Task brief >>
From the entries that follow, copy each line containing the word "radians".

Dataset content >>
◆ ◆ ◆ ◆ ◆ ◆ ◆
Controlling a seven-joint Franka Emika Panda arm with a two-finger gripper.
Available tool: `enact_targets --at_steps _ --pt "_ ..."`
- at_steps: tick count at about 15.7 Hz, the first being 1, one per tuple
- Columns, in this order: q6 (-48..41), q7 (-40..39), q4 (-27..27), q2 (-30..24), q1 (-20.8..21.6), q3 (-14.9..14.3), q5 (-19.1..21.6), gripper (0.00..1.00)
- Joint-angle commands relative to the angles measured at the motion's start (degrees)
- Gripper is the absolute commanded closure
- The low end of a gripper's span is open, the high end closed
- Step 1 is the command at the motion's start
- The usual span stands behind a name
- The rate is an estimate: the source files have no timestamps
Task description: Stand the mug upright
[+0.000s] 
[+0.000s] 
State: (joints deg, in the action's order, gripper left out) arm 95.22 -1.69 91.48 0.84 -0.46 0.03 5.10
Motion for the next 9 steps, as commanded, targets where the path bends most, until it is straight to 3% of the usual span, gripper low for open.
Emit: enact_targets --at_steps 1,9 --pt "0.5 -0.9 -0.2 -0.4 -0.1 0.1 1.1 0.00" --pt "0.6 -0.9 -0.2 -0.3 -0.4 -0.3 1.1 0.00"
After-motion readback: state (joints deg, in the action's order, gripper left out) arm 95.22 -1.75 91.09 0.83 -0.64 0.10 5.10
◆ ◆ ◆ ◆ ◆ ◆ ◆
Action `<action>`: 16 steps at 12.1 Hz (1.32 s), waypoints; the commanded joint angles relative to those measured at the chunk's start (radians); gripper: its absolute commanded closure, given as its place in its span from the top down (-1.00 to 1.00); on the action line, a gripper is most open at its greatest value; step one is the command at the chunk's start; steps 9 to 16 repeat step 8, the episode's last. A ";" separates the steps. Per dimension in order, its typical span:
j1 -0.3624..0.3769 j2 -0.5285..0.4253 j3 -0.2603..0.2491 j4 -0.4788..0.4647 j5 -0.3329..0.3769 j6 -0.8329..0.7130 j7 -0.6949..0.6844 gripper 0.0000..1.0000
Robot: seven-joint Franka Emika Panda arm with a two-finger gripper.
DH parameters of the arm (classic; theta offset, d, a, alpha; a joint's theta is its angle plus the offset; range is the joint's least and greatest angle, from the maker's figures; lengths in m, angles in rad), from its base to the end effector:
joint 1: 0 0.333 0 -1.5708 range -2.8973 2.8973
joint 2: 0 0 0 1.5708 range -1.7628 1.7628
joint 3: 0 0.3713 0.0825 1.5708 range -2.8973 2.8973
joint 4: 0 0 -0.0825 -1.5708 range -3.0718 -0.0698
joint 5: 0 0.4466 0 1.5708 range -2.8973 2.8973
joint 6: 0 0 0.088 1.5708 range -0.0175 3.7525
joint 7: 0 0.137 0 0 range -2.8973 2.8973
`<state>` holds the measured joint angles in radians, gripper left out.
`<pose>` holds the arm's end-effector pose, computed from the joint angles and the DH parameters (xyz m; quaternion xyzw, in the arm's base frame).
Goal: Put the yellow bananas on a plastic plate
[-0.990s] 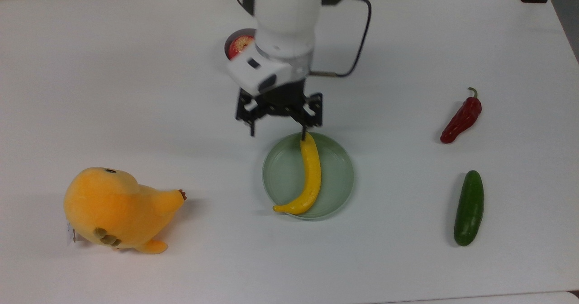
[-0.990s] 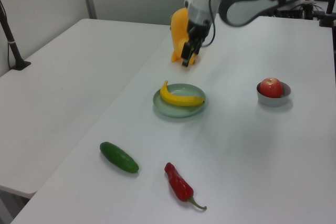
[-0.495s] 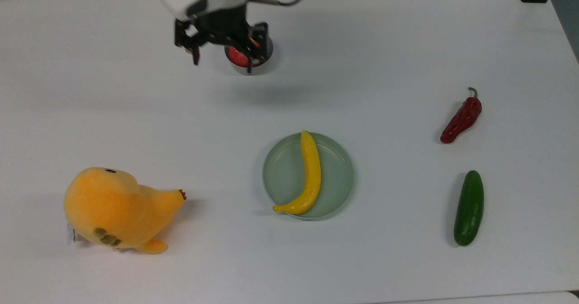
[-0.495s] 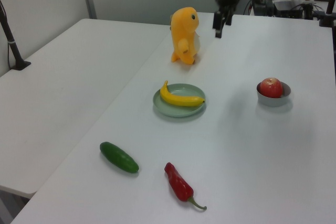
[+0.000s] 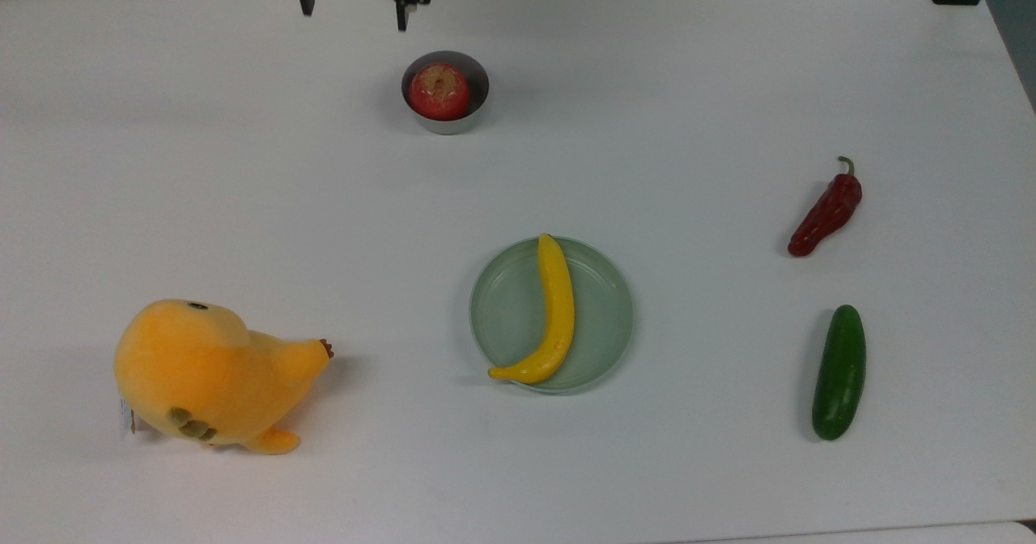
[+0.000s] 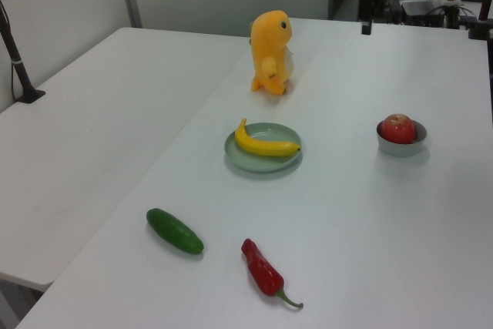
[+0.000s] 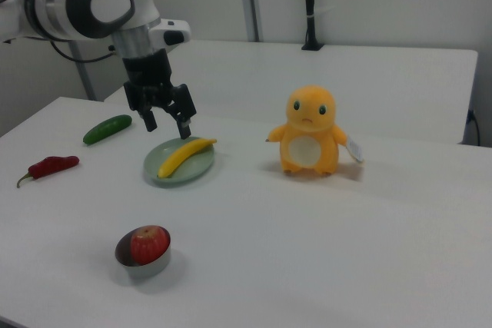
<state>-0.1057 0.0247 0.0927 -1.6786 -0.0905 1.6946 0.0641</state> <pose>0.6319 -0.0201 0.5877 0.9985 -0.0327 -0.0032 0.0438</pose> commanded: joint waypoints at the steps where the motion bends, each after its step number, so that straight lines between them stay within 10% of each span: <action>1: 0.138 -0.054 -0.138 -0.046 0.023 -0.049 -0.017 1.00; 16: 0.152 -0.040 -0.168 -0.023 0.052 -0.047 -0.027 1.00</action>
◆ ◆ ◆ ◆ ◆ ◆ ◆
Solution to the exercise >>
Action `<action>`: 16 steps at 12.1 Hz (1.32 s), waypoints; the commanded joint angles relative to those measured at the chunk's start (radians); gripper: its absolute commanded closure, given as its place in its span from the top down (-1.00 to 1.00); on the action line, a gripper is most open at its greatest value; step one is the command at the chunk's start; steps 9 to 16 repeat step 8, the episode's last. A ";" separates the steps. Per dimension in order, its typical span:
`<state>` holds the measured joint angles in radians, gripper left out.

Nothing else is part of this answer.